Each line from the one containing "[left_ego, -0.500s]" to the end of the listing below should be repeated exactly, with no other line included.

____________________

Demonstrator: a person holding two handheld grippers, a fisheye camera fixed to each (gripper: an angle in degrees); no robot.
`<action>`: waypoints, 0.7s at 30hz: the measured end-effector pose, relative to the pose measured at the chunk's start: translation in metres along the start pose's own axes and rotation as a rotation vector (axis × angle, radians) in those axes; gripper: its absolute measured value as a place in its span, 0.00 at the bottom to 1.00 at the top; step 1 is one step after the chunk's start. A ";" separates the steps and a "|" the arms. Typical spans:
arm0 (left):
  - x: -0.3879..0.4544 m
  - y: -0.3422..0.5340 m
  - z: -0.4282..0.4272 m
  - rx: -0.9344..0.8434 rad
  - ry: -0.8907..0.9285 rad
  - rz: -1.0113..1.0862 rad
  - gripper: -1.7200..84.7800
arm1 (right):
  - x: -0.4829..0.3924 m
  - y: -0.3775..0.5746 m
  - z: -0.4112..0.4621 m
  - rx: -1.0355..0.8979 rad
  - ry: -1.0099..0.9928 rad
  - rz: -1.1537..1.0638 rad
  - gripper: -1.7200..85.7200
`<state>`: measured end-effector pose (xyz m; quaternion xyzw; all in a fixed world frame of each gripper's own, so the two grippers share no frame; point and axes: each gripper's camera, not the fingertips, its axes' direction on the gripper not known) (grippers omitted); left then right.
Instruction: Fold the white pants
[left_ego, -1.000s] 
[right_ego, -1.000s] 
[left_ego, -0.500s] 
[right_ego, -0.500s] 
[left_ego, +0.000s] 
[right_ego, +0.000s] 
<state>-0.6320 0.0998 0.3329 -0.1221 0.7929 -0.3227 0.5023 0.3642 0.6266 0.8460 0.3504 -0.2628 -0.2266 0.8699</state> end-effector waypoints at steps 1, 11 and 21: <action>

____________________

▶ _Exercise answer_
[left_ego, -0.500s] 
[right_ego, -0.500s] 
[left_ego, +0.000s] 
[right_ego, +0.000s] 
<state>-0.6320 0.0998 0.3329 -0.1221 0.7929 -0.3227 0.5023 0.3642 0.6266 0.8460 0.3504 -0.2628 -0.2266 0.8699</state> end-effector waypoints at steps 1, 11 and 21: <action>

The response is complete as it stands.